Noticias

Aguafuertes: Los Secretos de Rosario

Engañando a la Ciudad que amo con otra Ciudad que amo.
Avatar de Victor Gueller

Por: Victor Gueller

Rosario es una de mis ciudades fetiche, un lugar al que regreso para maravillarme con sus pequeñas cosas, con su melancólica urbanidad, con la amabilidad de su gente, con el tostado de El Cairo. Mi primera visita tuvo lugar casi una década atrás, con motivo del casamiento de mi por entonces cuñada. Un papel insignificante en una obra de teatro me impidió ser parte de la caravana porteña que partió un viernes por la tarde, por lo que esa misma madrugada, en soledad, equipé mi mejor traje, un par de libros y mis nobles cigarrillos en la mochila, para partir desde Retiro a esa urbe que me resultaba incierta.

Llegué junto al amanecer. Mis investigaciones previas dictaminaron que la Avenida Córdoba era la principal, y que si la caminaba por alrededor de veinte cuadras, llegaría al hostel donde me estaban esperando. Disfruté aquellos pasos tempraneros, sólo interrumpidos por un Havanna que al día de hoy sigue operando en esa misma esquina. Hay pocas cosas mejores que vagar sin preocupaciones por calles desconocidas.

Mientras las damas preparaban sus largos cabellos para la ocasión especial, otro muchacho -quien fuera mi amigo más cercano por alrededor de siete años- y yo nos dedicamos a pasear por aquel nuevo lugar. Era cierto lo que todos decían; aún sin haber recorrido Argentina en su totalidad, puedo afirmar que las mujeres oriundas de Rosario son de las más bonitas del país. Los motivos me son completamente ajenos, supongo hay realidades que no necesitan explicación para ser disfrutadas.

Después de ese primer acercamiento, el destino me recompensó sucesivamente con otros tantos. Cada mañana, en cada nuevo viaje, yo me alejaba de mi grupo, compraba el diario La Capital, y disfrutaba su lectura en alguno de esos bares que poco y nada tienen que envidiar a los de Buenos Aires. Solía regresar con facturas, quizás intentando justificar mi breve ausencia. Habiendo compartido tanto tiempo conmigo, no obstante, ya todos conocían mis mañas matutinas, mi necesidad de espacio, mi tendencia al ensimismamiento.

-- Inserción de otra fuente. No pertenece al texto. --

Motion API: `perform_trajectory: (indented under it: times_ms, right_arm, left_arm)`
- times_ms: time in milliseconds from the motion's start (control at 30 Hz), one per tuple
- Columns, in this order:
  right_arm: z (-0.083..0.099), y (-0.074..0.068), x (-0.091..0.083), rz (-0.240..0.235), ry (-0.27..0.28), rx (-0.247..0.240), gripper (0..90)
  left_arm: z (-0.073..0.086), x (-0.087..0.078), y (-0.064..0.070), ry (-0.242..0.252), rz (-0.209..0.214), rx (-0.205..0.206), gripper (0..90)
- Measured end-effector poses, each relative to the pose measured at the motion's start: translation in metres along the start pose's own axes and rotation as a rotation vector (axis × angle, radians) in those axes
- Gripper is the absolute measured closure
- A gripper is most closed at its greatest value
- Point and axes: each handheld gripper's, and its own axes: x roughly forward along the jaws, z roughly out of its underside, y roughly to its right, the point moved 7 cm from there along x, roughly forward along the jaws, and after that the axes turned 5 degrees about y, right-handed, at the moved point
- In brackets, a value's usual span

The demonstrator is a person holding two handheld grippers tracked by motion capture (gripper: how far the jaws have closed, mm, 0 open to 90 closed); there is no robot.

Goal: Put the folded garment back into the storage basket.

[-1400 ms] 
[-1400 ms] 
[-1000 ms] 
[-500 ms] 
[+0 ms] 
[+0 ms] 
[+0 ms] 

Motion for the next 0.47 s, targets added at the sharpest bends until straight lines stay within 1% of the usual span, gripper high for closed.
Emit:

Con el correr de los años, las aventuras fueron multiplicándose. Una vez, junto a un grupo de amigos, emprendimos un camino suicida bajo una tormenta que apenas nos permitía distinguir el camino. En otra oportunidad, enfrentamos una oleada de zombies autóctonos en una estación de servicio perdida en la Ruta 9. También perseguimos a un rastafari temerario, convivimos sin saberlo con dos esqueletos, vimos un globo flotar en el Río y comprobamos que la teoría de los doppelganger era auténtica.

Cuando ya no tuve razones para volver a Rosario, hice lo más sensato que podía hacer: seguir yendo. Rosario como fin de semana de descanso, Rosario como parada intermedia en un viaje a Córdoba, Rosario como musa inspiradora de algunos de mis escritos. Soy feliz en Rosario, de alguna forma, la ciudad santafesina ocupó el lugar que Mar del Plata había tenido en mi primera juventud, regalándome una curiosa sensación de libertad que no pide nada a cambio.

Te escribo estos párrafos, Rosagasario, en primer lugar porque te quiero. Te escribo, además, porque el comienzo del nuevo año me encontrará cerca tuyo. Estaré visitando esos pasajes que desbordan cultura, te admiraré en silencio como hago desde la primera vez que nos vimos, brindaré por todas esas cosas por las que se suele brindar, contemplaré embelesado los pupos más lindos del mundo. Sería un cliché decir que siempre has estado cerca, aunque ambos sabemos, íntimamente, que así es. Nos vemos en unas horas, che, para juntos inventar otra esperanza, para volver a vivir.